STUBBERS OUTDOOR ADVENTURE CENTRE: OCKENDON ROAD, UPMINSTER, ESSEX, RM14 2TY
MEMORIES: FLORA, FAUNA & GEOLOGY 1990s – 2000s
I first visited Stubbers in the mid 1990s as a voluntary youth worker when the then “Essex Association of Boys’ Clubs” acquired the site from the London Borough of Havering as an outdoor pursuits centre. Since then Stubbers has been run alongside the now “Essex Boys and Girls Clubs” as a not-for-profit company running outdoor activities for youth clubs, schools and other groups.
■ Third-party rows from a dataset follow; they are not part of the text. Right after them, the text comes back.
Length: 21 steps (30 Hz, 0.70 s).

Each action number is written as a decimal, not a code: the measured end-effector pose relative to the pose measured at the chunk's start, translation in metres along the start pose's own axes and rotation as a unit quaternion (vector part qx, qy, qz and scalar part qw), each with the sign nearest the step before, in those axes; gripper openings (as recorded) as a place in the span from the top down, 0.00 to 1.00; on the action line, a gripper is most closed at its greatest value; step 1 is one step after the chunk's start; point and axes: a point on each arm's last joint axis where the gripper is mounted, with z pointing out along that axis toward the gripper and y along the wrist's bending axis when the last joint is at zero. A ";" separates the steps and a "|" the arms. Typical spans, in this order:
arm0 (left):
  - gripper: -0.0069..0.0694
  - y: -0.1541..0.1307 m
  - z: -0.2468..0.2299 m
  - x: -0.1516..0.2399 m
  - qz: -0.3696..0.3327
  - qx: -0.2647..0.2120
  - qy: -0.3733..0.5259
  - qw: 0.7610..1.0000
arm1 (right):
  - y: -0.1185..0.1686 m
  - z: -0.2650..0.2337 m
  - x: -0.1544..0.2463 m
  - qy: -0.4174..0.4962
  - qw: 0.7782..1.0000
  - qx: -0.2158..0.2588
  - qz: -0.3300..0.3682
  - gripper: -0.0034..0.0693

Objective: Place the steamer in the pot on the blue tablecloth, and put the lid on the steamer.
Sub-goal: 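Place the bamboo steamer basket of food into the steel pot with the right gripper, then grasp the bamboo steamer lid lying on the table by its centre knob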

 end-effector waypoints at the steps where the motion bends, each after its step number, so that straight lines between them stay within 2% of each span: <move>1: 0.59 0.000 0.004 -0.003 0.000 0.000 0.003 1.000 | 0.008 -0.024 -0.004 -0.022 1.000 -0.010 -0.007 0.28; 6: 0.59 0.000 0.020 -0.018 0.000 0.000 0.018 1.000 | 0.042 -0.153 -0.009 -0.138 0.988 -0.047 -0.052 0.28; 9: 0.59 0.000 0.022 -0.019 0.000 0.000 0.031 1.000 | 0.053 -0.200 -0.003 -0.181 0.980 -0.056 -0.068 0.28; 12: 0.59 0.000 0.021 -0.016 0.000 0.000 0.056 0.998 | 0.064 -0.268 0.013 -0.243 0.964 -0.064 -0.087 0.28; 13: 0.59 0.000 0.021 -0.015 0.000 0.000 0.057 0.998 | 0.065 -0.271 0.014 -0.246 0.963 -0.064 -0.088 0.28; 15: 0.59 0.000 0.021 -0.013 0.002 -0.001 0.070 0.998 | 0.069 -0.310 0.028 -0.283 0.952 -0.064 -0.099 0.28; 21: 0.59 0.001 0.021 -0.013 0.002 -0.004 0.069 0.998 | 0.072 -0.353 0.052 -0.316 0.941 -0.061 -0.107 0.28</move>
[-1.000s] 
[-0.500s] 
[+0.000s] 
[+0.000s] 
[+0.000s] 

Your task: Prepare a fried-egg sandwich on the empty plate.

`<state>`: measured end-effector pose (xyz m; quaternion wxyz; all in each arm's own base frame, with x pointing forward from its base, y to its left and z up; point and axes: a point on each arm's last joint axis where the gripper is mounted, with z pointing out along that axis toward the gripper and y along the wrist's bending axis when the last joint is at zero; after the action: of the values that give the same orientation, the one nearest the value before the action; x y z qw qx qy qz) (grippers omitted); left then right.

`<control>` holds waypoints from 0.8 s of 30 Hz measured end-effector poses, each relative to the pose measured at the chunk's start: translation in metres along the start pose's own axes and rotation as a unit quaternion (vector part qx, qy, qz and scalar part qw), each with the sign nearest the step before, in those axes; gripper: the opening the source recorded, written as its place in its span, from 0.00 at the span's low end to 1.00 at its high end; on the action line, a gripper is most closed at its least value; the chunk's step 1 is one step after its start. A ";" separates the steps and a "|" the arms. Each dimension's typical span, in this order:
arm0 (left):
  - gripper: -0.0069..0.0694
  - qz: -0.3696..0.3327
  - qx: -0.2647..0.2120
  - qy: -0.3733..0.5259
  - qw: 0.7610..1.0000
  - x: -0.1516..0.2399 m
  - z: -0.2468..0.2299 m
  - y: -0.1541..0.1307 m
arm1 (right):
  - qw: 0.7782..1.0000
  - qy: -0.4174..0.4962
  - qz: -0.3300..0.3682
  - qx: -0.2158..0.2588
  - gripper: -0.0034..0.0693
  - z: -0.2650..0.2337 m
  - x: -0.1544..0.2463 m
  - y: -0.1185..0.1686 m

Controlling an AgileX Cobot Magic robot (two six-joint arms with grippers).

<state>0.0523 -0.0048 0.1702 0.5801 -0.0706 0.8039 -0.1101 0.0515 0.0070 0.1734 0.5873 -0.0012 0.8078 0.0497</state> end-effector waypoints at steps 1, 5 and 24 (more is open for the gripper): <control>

The small fishing lake and the Warden’s house at Stubbers – December 2009
I assisted in organising a county angling match on the small lake by the Warden’s house. This small lake, which was obviously part of a smaller area of the original gravel workings, held a number a fish including Carp, Roach, Rudd and, most interestingly, a head of small Barbel. These are normally found in clean, fast running rivers (the River Lea in Essex for instance) but these strong little torpedoshaped fish must have been introduced and they had obviously grown to like the clean, gravel pit waters and looked healthy. There was said to a be a population of these fish in Gloucester Park Lake in Basildon but it is doubtful whether they would ever breed and I am not sure if they still exist at Stubbers. There were introductions of Barbel to the Essex/Suffolk Stour in the 1980s, some more recently in the Roding between Ongar and Passingford Bridge and I am also aware of a netting report of one lone specimen from the River Wid in the Hutton area. Later on, as a consequence of a dry, hot summer when it was feared the water level in this small lake was falling, we spent a happy afternoon catching as many of the sizeable carp we could and moved them to the much larger nearby Russell’s Lake which is used for sailing and other water activities, where its larger area and deeper water would make for a safer habitat. The other slightly smaller Coys Lake was at that time not so heavily used and on the Saturday of our angling match a local model boat and aircraft club were using it. I do not think any of the three lakes on the site have been seriously fished since then but it would be both interesting to try and to carry out some sort of ecological survey of these special areas. All three main lakes have populations of various waterfowl.